EXERCISE DESCRIPTION:
Retype verbatim the lines of the listing, from the very first through the line with "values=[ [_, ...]".

SUPPLIED MATERIAL: Begin

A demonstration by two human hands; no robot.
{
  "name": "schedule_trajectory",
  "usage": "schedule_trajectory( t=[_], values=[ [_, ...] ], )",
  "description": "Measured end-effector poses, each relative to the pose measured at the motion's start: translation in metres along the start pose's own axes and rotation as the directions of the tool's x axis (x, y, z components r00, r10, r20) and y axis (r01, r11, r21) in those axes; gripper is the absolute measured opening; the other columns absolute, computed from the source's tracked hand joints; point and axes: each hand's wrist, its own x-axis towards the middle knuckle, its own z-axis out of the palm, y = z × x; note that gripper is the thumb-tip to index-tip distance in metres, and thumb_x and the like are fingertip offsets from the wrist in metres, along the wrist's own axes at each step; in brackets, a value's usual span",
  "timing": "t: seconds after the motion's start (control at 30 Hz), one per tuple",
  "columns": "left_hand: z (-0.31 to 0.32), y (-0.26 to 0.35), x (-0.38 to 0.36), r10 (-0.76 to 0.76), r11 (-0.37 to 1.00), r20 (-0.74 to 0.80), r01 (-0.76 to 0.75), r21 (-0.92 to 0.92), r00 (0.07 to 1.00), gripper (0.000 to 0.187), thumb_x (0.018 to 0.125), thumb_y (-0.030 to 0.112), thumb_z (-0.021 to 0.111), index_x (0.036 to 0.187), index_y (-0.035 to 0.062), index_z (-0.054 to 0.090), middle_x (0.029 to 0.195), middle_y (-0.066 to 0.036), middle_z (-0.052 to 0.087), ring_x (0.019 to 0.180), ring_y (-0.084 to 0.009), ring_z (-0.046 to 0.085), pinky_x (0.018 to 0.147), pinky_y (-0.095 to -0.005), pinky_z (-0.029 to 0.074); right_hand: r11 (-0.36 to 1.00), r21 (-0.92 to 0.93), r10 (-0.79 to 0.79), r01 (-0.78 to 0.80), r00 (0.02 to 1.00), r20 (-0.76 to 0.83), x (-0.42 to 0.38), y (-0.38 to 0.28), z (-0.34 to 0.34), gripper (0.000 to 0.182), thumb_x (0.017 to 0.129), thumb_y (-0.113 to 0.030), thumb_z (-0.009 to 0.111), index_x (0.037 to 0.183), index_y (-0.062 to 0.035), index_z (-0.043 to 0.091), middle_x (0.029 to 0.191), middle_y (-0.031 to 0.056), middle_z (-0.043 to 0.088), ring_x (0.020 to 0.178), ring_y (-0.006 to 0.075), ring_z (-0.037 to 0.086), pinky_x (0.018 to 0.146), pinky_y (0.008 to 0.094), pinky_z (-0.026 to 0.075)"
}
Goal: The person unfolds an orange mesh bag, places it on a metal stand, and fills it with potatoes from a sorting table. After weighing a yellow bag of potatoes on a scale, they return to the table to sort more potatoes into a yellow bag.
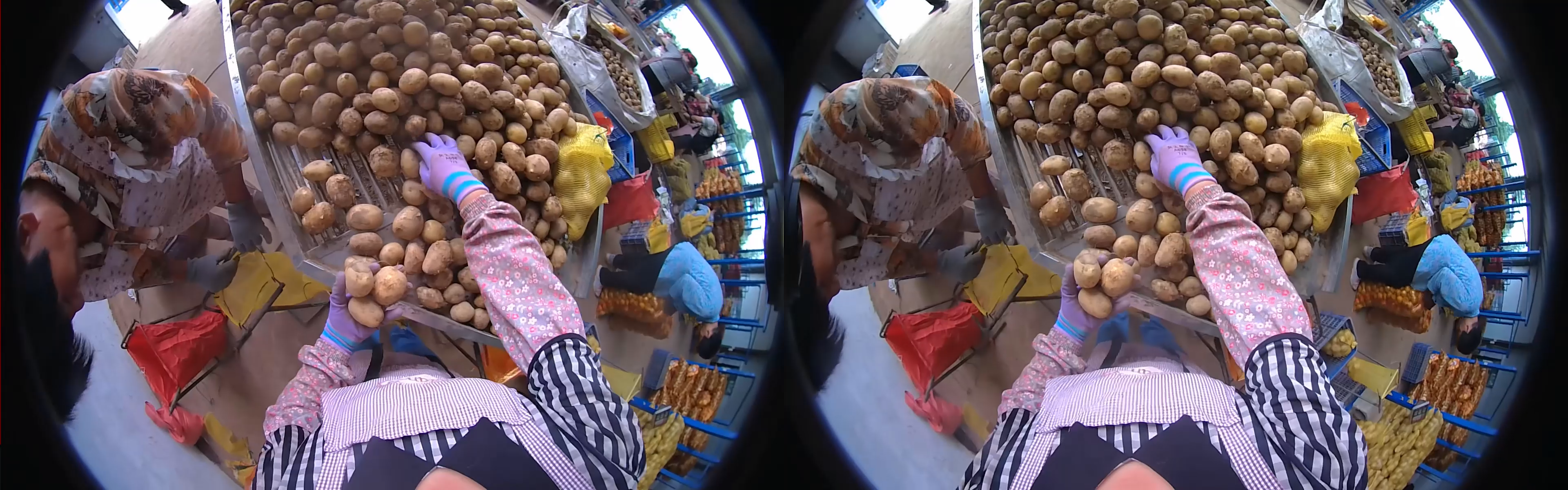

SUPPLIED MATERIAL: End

SOLUTION FOR THIS EXERCISE:
A demonstration by two human hands; no robot.
{
  "name": "schedule_trajectory",
  "usage": "schedule_trajectory( t=[_], values=[ [_, ...] ], )",

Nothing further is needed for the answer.